**Problem details**
Although the listing below holds pictures, reproduce only its lines from the one containing "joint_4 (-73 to" through the last, exactly and without them.

**Raw data**
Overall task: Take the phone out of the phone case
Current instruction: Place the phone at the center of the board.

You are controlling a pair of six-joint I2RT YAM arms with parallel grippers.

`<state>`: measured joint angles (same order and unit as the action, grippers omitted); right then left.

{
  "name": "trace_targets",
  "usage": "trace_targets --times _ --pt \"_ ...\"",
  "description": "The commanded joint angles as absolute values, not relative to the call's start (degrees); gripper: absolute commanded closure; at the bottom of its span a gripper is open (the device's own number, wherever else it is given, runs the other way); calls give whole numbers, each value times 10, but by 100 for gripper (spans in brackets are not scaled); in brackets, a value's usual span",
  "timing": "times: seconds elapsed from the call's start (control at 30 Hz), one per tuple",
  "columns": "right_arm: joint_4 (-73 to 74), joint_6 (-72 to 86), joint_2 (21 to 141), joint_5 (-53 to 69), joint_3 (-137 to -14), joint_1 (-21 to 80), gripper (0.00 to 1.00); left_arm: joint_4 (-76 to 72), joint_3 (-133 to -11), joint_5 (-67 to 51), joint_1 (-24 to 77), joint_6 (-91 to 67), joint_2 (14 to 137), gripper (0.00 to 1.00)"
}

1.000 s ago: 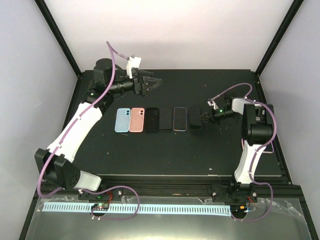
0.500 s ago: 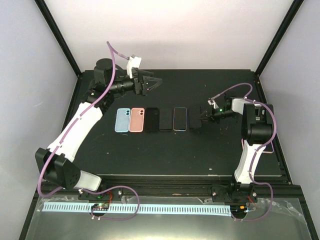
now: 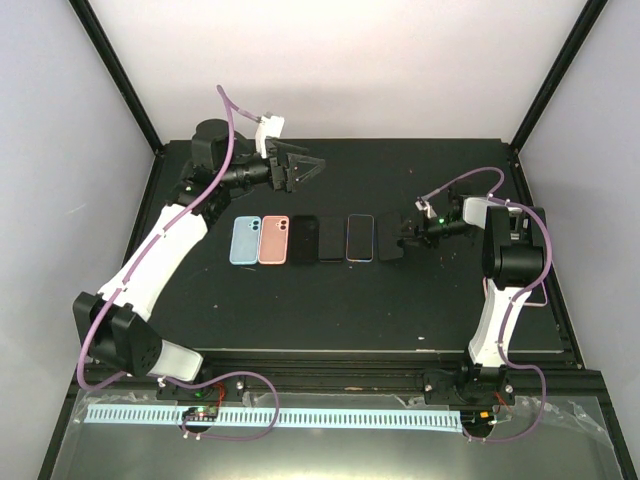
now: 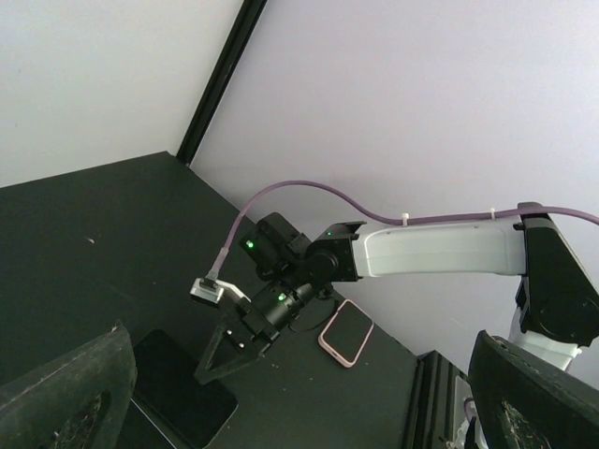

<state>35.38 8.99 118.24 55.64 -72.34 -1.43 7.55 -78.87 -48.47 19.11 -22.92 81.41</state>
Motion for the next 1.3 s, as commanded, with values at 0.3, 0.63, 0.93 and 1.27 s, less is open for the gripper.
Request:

**Your solution**
  "columns": "right_arm: joint_4 (-73 to 74), joint_6 (-72 to 86), joint_2 (21 to 141), joint_5 (-53 to 69), joint_3 (-137 to -14), joint_1 (-21 to 80), gripper (0.00 to 1.00); left_arm: joint_4 (-76 to 72), joint_3 (-133 to -11), joint_5 (-67 to 51), joint_1 (-24 to 77), joint_6 (-91 to 67), joint_2 (14 to 137), gripper (0.00 to 1.00)"
}

1.000 s ago: 
0.500 s ago: 
now: 
now: 

<state>35.38 8.99 118.24 55.64 -72.34 -1.43 7.55 -78.87 -48.47 19.11 -22.92 81.41</state>
Motion for the next 1.3 s, as commanded, with values at 0.3, 0.63, 0.93 and 1.27 s, less is open for the gripper.
Request:

This response is complete, and nothing else is pending.